Not a show stopper for the release, but in beginning my buddy testing,
 I noticed the examples should use CALL e.g.
CALL SYSCS_UTIL.SYSCS_UPDATE_STATISTICS('SAMP','EMPLOYEE','PAY_DESC');
CALL SYSCS_UTIL.SYSCS_UPDATE_STATISTICS('SAMP', 'EMPLOYEE', null);

Also in the Tuning Guide under Working with Cardinality Statistics -> When Cardinality Statistics Go Stale we should refer users to the SYSCS_UTIL.SYSCS_UPDATE_STATISTICS stored procedure to update their statistics and cross reference the reference guide.

Myrna van Lunteren suggests a new issue for this, so I'm filing it.


 All   Comments   Work Log   Change History   Subversion Commits      Sort Order: Ascending order - Click to sort in descending order
Kathey Marsden added a comment - 26/Mar/09 04:26 PM
Thank you Kim for filing this issue.
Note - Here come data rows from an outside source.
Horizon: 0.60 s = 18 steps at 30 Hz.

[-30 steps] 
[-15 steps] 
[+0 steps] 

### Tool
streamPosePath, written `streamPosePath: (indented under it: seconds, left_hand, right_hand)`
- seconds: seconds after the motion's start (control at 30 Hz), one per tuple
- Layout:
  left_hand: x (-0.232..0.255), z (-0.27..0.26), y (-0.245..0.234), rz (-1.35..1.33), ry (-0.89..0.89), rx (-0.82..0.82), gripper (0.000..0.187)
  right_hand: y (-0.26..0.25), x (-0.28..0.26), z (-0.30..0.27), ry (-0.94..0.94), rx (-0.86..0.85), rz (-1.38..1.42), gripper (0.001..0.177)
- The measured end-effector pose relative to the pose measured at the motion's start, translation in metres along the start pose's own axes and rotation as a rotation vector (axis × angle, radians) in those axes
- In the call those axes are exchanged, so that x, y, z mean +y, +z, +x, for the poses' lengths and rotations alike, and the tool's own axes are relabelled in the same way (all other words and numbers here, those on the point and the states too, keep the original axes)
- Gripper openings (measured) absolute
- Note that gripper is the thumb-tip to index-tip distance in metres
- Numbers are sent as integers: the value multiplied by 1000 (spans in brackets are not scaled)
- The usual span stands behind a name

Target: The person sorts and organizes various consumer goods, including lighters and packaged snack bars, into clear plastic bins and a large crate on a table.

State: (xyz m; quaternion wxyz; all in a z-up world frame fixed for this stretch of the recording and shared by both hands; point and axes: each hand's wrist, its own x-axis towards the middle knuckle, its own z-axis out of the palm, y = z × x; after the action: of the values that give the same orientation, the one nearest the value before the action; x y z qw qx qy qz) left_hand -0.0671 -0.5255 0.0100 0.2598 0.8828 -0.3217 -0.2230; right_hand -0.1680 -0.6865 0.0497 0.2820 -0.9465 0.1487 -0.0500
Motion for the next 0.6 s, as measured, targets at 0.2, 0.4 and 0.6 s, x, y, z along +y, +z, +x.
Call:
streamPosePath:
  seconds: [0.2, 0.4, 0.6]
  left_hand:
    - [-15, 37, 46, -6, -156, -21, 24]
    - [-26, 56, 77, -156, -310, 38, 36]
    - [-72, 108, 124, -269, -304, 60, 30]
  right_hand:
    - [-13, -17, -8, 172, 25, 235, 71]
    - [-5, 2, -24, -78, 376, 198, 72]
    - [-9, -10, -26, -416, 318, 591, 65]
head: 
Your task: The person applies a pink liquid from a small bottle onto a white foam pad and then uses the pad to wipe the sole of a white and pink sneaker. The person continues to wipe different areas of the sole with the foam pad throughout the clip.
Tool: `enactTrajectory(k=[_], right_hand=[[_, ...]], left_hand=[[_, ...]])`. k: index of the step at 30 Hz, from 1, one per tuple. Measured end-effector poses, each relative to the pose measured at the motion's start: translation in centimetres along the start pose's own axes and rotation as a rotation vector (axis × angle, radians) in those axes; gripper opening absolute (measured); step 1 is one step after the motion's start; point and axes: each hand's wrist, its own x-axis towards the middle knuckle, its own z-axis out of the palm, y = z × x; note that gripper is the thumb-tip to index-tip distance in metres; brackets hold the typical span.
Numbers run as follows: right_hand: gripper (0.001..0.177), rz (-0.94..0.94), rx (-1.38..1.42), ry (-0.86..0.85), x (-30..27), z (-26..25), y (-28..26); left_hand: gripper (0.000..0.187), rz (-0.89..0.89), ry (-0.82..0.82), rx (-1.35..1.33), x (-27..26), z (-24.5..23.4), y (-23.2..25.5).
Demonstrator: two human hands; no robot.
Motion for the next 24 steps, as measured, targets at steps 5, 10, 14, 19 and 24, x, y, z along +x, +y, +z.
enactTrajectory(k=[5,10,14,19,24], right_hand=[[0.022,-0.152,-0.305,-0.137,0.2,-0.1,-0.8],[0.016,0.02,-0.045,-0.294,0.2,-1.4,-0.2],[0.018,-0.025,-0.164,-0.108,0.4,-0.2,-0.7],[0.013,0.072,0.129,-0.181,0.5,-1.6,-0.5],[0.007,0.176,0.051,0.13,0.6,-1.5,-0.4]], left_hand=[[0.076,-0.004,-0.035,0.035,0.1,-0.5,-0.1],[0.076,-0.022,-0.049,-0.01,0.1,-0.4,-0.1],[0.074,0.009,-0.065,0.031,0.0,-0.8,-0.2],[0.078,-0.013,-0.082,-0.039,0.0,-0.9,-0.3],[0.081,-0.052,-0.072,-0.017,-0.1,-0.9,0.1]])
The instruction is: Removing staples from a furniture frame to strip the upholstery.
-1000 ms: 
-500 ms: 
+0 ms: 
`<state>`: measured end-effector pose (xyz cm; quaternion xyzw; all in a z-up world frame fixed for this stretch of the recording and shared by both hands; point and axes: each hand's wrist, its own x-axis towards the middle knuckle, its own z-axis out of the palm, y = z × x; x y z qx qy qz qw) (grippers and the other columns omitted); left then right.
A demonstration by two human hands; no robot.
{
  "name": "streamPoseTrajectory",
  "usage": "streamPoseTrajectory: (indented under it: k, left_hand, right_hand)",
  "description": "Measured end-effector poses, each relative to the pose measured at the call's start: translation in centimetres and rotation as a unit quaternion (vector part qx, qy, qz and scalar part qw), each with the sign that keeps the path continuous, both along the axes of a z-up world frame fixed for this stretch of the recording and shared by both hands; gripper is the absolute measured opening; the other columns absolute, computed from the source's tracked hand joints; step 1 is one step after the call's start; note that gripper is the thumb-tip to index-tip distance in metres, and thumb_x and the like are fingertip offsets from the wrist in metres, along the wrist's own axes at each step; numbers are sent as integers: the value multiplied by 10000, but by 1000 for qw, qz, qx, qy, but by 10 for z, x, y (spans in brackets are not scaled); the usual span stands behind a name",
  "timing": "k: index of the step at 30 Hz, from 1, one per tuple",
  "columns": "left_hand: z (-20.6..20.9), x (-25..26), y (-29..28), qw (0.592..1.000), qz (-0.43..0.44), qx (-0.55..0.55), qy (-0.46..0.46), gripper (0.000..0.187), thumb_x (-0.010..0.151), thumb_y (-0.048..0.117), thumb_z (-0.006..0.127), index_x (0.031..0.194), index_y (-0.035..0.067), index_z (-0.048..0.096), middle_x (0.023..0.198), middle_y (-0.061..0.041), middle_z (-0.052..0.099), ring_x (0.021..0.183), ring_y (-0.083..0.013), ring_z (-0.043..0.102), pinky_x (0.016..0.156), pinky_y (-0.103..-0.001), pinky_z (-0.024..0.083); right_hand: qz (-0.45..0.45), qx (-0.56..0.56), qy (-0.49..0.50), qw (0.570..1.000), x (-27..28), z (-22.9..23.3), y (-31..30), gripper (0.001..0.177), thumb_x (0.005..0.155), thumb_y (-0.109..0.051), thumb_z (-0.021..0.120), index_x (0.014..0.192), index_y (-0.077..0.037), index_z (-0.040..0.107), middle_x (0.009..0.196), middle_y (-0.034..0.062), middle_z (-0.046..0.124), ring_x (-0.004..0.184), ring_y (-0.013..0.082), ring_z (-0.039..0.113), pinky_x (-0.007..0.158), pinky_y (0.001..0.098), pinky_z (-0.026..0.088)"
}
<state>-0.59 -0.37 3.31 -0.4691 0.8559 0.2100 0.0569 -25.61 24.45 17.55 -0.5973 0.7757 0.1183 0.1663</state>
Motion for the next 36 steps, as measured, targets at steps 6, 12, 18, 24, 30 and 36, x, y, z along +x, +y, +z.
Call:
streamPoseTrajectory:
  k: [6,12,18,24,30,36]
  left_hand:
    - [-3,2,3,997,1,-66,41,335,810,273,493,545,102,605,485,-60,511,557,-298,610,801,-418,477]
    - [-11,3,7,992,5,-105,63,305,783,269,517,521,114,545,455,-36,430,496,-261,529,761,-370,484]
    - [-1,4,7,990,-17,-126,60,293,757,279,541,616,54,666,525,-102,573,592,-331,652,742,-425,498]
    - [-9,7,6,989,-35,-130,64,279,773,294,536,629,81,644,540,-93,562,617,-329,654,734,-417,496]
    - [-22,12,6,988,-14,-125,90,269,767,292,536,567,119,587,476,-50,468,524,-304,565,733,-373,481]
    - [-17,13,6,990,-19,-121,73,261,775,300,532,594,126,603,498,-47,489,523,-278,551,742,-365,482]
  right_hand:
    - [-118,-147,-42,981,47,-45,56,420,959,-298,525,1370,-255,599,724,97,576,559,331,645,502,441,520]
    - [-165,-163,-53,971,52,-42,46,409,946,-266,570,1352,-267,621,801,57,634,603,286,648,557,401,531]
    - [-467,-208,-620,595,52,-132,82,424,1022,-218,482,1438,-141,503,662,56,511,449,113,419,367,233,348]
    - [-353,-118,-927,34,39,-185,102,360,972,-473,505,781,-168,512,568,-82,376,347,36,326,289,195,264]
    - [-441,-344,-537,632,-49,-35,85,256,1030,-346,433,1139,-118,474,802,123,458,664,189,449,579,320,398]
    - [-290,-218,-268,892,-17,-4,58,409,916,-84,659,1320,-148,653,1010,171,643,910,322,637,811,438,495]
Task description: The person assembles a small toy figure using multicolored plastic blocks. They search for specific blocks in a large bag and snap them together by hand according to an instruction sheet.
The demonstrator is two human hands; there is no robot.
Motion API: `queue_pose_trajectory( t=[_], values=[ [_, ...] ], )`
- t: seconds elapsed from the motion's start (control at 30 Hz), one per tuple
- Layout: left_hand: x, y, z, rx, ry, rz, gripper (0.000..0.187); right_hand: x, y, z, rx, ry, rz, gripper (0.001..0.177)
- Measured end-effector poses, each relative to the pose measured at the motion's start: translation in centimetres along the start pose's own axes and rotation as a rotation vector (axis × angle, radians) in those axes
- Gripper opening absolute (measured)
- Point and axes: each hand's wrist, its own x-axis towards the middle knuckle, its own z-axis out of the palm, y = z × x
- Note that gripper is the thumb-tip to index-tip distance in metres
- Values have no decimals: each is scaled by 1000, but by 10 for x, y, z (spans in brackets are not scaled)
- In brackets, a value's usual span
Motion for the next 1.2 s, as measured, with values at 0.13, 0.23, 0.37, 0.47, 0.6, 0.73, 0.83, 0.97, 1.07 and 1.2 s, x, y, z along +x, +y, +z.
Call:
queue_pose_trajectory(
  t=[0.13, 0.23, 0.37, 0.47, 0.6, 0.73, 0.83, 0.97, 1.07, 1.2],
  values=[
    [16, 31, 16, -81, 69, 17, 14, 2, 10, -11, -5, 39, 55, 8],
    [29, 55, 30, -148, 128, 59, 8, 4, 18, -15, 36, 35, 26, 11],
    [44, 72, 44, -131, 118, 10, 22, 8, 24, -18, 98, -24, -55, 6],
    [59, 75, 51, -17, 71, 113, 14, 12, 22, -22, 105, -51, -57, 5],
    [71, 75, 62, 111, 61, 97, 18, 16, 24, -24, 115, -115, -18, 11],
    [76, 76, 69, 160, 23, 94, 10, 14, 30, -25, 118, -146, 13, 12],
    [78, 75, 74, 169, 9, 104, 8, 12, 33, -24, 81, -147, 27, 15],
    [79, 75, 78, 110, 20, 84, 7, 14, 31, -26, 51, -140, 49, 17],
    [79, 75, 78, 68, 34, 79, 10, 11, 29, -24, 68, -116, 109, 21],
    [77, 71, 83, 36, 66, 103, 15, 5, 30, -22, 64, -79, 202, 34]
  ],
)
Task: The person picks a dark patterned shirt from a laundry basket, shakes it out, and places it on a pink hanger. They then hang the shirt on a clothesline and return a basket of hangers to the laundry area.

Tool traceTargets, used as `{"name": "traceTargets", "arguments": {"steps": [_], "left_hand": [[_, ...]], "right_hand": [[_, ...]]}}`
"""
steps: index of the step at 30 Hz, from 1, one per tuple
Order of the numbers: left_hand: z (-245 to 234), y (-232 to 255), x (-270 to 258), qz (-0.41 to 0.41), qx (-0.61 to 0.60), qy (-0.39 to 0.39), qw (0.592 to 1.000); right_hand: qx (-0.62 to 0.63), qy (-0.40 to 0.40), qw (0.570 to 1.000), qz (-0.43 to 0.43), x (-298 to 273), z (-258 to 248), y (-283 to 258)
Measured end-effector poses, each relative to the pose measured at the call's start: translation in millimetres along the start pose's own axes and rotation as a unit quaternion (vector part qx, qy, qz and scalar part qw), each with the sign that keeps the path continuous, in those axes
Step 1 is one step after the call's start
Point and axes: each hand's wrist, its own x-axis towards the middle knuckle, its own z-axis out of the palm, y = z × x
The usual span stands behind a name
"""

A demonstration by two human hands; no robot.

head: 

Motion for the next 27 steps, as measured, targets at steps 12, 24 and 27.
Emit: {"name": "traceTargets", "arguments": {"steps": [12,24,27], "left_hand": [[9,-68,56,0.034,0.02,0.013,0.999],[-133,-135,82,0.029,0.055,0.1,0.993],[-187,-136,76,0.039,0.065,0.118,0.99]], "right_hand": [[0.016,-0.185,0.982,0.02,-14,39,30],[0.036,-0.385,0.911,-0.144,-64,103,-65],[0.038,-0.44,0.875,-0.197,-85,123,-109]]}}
I was holding off because I am still buddy testing and have more comments on the documentation. Specifically I wanted to include documentation that once statistics have been created they cannot be dropped and need to be subsequently updated regularly as the number of rows or distribution of the data changes.

As soon as my testing is complete I will post any additional comments here. I should be done by the end of this week.


Kim Haase added a comment - 26/Mar/09 04:47 PM
Thanks, Kathey. When the information is ready, either Laura can pick the issue up or I can -- I have left it unassigned for the time being.

Mike Matrigali added a comment - 26/Mar/09 05:15 PM
cardinality statistics only track's the average number of duplicate values per value in an index. So it is unnecessary to update this if that value is not changing. Derby uses the indexes directly to
track the distribution of values in given ranges and update statistics has no affect on this.
So it is not necessary to update as the number of rows grows.

The system has a zero admin way to track the number of rows in the system. This method is an
estimate and a proposed change to update statistics will improve this estimate, but don't want users to think that they have to update statistics to get valid row counts.

Knut Anders Hatlen added a comment - 27/Mar/09 10:54 AM
My understanding of the code is that we store the number of unique values, not the average number of duplicates. The selectivity is calculated this way (from StatisticsImpl.java):

public double selectivity(Object[] predicates)
{
if (numRows == 0.0)
return 0.1;

/* xxxSTATresolve: for small values of numRows, should we do something
* special?
*/
return (double)(1/(double)numUnique);
}

If the number of rows is doubled, and the average number of duplicates per value doesn't change, this method will return a selectivity that is two times as high as it should be if we don't update the statistics.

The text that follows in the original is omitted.